Newman trained at London law firm SJ Berwin. Newman was the first Black woman to be awarded a training contract at the firm and was initially one of only two black trainees and solicitors. In 2004 a senior partner in the firm called her a “black sheep”. Newman raised the matter with the firm’s management and was able to secure their commitment to introduce diversity policies and training.

=== The Law Society of England and Wales ===
Starting in 2002 Newman served seven years on the Council and has chaired several of the Law Society's committees. Starting in 2003 for five years she chaired the Equality and Diversity Committee. In 2014 she was elected as the inaugural chair of the Ethnic Minority Lawyers’ Division Committee. During this time, she also represented the society on the Institute of Chartered Accountants in England and Wales Investigative Committee, ensuring that issues around diversity were central to investigations. In 2019 she was appointed to the board of the Law Society.

=== The African Women Lawyer's Association (AWLA) ===
Founded by Newman in 2014, the AWLA seeks to assist and empower women of African descent who want to enter the legal profession or advance their current legal career. Its ultimate goal is to combat what Newman describes as the ‘double discrimination’ of sexism and racism that black women often face in the legal profession. Some of the AWLA's services include liaison with the Law Societies and Bar Councils, attendance of the Law Society Black and Minority Ethnic and Women’s divisions meetings, research for members, advice, workshops and seminars on a range of issues including legislative change, the ability to network with other BAME lawyers and assistance to members who are victims of injustice. Newman currently serves as a Director of the association.

=== Business Ventures ===
Newman founded her business Lawdacity in 2006, a training and consultancy firm that coaches solicitors, barristers, judges, lawyers and legal executives. This was incorporated in 2010. She has authored a series of books including Legal Gold for Coaches: How to Sell and Deliver Coaching, Training, and Consulting Services to Lawyers, and features in Love Unboxed, an anthology published in 2017.

== Diversity and Equality Advocacy ==

Newman has delivered equality, diversity and bias training to the legal community, police and armed forces. Under her influence the Solicitors Regulation Authority amended their code of conduct for firms, making it a disciplinary offence to discriminate against an employee. For her advocacy, Newman was awarded Diversity Champion at the UK Diversity Legal Awards in 2018, an event co-sponsored by the Law Society, Solicitors Regulation Authority and General Council of the Bar.
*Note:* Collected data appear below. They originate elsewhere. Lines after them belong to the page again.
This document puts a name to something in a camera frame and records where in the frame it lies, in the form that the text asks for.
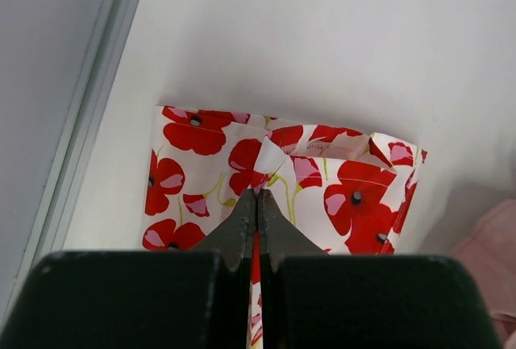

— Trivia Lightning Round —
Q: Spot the pink crumpled garment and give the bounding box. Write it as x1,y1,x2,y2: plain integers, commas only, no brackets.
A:
453,200,515,348

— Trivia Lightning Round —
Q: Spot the left aluminium frame post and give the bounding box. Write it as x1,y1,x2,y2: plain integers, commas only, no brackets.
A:
1,0,139,316

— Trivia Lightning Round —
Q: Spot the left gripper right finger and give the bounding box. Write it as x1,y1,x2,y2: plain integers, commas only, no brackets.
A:
256,190,501,348

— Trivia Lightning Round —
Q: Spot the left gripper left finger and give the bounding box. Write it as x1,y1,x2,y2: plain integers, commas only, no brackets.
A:
1,190,256,348

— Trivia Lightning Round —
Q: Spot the red poppy print skirt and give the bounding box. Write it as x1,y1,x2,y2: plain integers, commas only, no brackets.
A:
141,105,428,349

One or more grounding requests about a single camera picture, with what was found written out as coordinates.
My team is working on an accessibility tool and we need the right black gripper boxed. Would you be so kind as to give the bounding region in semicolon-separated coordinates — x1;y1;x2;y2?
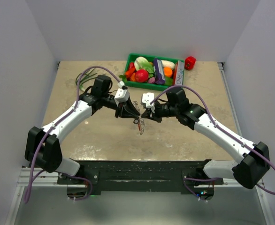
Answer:
141;101;179;123

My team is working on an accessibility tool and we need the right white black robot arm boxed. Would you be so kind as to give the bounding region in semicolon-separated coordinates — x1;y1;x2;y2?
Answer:
141;87;270;189

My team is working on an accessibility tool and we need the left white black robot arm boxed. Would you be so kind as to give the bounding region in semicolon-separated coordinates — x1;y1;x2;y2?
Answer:
24;75;140;184

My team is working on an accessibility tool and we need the orange carrot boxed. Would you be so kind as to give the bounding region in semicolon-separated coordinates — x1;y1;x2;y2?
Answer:
130;73;136;82

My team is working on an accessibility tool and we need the purple sweet potato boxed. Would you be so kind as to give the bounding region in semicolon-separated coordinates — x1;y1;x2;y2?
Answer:
147;77;155;84

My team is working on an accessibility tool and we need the red chili pepper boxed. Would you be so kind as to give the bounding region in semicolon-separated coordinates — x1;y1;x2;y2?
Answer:
125;62;136;79

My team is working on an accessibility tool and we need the red apple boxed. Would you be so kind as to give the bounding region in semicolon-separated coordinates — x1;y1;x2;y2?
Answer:
135;69;148;83

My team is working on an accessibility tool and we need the green vegetable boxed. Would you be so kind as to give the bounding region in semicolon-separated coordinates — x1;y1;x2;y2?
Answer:
164;77;173;87

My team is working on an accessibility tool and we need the purple white box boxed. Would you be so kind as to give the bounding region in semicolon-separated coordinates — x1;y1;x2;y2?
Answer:
153;58;165;85

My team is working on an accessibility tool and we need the red grey box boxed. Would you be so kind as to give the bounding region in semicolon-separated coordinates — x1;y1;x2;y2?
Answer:
173;61;184;85

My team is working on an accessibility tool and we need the orange fruit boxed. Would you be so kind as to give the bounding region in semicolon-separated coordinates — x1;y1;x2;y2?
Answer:
163;67;173;77

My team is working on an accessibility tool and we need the white green cabbage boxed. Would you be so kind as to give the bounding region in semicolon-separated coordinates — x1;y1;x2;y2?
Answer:
134;56;154;74

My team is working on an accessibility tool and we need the green spring onion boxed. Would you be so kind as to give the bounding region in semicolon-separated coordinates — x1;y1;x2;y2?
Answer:
75;69;98;92

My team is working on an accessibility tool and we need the white radish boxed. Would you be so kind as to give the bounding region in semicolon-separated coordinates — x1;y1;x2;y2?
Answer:
161;60;175;70

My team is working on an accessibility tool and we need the red bell pepper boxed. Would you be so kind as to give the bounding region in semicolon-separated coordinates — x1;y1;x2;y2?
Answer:
184;56;197;70

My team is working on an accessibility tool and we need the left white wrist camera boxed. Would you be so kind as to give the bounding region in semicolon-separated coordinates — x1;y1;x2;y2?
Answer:
114;81;130;105

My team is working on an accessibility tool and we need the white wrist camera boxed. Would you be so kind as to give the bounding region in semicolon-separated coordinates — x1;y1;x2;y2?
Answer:
114;81;130;105
141;92;155;113

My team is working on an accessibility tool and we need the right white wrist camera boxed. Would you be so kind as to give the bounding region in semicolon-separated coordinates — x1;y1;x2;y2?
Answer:
141;92;155;113

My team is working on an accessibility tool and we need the black base frame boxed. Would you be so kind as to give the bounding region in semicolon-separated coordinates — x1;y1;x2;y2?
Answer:
28;159;248;196

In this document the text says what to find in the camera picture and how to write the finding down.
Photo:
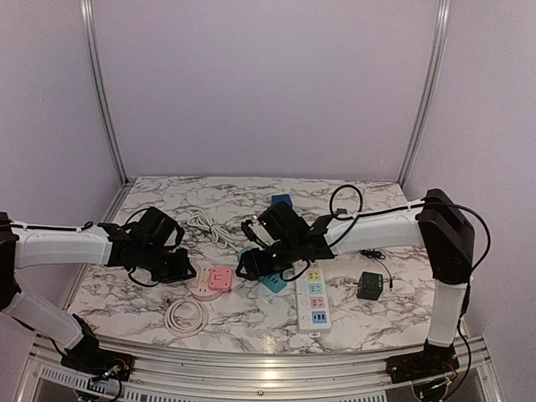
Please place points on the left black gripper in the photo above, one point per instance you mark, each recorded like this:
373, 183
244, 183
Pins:
181, 271

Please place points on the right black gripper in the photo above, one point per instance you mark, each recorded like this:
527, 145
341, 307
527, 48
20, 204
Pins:
255, 266

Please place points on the teal power strip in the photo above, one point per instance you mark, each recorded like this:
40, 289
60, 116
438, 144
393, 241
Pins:
272, 283

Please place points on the pink square plug adapter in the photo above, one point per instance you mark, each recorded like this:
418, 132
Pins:
220, 279

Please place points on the white long power strip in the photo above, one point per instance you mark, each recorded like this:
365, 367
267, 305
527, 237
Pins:
312, 304

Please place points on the blue cube socket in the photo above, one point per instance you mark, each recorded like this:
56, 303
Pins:
281, 198

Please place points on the dark green cube socket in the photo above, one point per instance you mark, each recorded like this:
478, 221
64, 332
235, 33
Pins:
370, 286

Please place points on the pink round power strip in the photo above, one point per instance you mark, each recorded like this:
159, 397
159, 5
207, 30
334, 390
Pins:
201, 290

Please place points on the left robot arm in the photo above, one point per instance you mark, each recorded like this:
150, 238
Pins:
27, 245

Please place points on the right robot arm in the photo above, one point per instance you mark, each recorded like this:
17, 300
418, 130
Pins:
433, 222

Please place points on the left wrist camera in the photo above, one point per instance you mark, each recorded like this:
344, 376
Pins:
156, 228

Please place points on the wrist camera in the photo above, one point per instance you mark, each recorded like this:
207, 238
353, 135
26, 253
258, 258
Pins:
288, 229
156, 228

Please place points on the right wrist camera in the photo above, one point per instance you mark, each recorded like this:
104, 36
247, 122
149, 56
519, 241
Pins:
288, 229

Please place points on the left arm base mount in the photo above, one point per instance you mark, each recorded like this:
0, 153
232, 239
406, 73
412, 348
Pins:
101, 364

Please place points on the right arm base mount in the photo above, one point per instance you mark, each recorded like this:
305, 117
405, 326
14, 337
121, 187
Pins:
416, 366

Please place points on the front aluminium rail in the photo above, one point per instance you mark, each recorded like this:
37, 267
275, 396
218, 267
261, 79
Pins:
164, 373

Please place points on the left aluminium frame post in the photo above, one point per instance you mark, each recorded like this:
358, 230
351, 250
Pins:
88, 20

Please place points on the aluminium frame post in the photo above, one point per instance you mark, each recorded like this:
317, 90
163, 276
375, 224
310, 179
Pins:
88, 20
433, 71

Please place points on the right aluminium frame post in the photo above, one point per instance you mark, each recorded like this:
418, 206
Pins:
433, 71

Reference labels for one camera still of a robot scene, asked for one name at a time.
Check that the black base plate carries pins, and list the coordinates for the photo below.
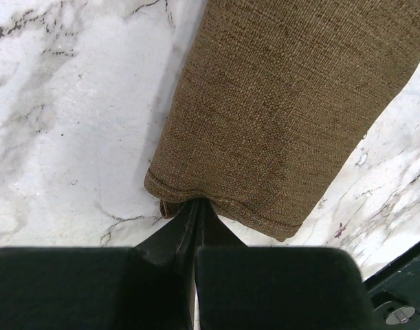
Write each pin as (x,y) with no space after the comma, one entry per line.
(395,291)

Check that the brown cloth napkin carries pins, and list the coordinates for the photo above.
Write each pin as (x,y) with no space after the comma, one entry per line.
(273,98)

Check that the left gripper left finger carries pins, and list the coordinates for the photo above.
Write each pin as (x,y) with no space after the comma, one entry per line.
(148,286)

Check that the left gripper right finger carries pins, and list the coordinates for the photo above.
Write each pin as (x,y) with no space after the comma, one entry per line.
(242,287)

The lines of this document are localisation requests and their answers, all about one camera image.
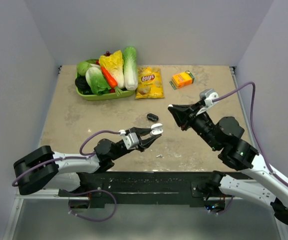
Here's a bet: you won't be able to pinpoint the green plastic vegetable tray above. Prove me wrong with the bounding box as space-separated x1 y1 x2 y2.
76 73 135 101

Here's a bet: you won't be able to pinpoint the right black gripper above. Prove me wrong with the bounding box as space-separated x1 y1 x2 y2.
168 99 221 150

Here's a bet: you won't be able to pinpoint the green white bok choy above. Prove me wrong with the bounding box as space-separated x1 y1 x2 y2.
85 67 111 96

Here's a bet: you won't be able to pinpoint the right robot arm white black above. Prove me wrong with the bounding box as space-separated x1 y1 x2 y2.
168 102 288 225

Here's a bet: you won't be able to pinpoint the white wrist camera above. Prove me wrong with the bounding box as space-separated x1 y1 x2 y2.
119 129 139 150
196 88 219 116

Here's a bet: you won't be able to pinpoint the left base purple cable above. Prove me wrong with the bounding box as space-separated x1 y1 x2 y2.
68 189 118 222

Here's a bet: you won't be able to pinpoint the dark red toy grapes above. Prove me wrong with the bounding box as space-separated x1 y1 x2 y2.
104 51 111 57

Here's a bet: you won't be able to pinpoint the orange green carton box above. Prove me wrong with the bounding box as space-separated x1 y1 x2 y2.
170 70 195 90

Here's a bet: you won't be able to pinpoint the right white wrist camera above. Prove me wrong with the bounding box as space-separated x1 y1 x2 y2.
196 88 219 116

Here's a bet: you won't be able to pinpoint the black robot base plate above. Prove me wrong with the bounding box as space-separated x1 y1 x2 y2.
57 170 234 209

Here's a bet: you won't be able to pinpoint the round green cabbage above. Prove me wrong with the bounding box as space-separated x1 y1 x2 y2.
76 61 92 76

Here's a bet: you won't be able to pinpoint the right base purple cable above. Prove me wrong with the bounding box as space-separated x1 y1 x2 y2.
208 194 234 216

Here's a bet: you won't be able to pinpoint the dark green toy vegetable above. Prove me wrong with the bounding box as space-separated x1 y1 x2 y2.
75 76 93 95

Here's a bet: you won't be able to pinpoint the yellow Lays chips bag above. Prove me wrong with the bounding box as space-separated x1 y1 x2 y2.
135 67 164 99

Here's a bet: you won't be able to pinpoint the tall green napa cabbage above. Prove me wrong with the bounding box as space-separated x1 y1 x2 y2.
123 46 138 91

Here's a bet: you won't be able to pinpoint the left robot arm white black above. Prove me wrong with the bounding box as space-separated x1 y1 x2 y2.
11 123 163 196

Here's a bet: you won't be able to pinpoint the orange toy carrot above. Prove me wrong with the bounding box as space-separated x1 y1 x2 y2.
101 67 123 96

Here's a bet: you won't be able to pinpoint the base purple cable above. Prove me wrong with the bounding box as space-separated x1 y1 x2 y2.
208 194 234 216
68 189 118 222

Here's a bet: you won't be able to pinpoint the yellow toy cabbage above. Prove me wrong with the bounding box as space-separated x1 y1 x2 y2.
99 50 125 89

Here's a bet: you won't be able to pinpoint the white earbud charging case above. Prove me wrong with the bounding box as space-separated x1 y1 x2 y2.
150 123 163 137

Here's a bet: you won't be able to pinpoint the black earbud charging case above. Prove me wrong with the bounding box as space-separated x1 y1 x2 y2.
146 113 159 123

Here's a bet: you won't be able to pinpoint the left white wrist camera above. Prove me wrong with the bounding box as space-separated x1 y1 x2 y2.
119 129 139 150

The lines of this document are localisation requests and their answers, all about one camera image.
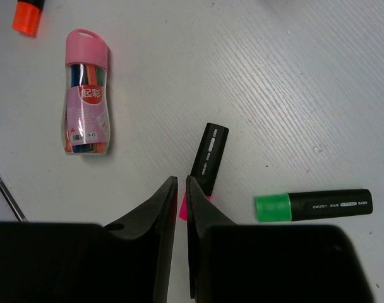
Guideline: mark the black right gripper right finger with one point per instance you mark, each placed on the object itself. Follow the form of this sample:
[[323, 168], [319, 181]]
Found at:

Following the murder of George Floyd on 29 May 2020 and the subsequent protests led by the Black Lives Matter movement, Newman co-founded a local group promoting Action for Racial Equality and education of the local community. Also, working with the local parish she co-founded the Diversity, Inclusion, Cohesion and Engagement Committee which is assisting the parochial church council with research into racial inequality and discrimination in the church and making recommendations for change and inclusivity of all members of the congregation and the local community. Newman also used her position in the AWLA to speak out against the mistreatment of Meghan Markle in the British press, calling for the ‘racial discrimination’ to stop and offering her solidarity.

=== The Howard League for Penal Reform ===
Newman served as a trustee for the Howard League for Penal Reform for 15 years, pushing the government to adopt humane prison reform. She was part of the Howard League’s flagship research programme which ensured the release of girls under the age of 18 from British prisons into more suitable accommodation. She also helped to create the Citizenship and Crime Project in schools, which taught pupils of their rights and responsibilities as citizens.

=== The Mental Health Foundation ===
As a policy manager of the Mental Health Foundation she led the policy development into the needs of mentally disordered offenders, which aimed to divert these offenders into health and social care instead of the criminal justice system.

== Personal life ==
She was married to Donald Peter Herbert OBE who is a barrister and founder of the Society of Black Lawyers.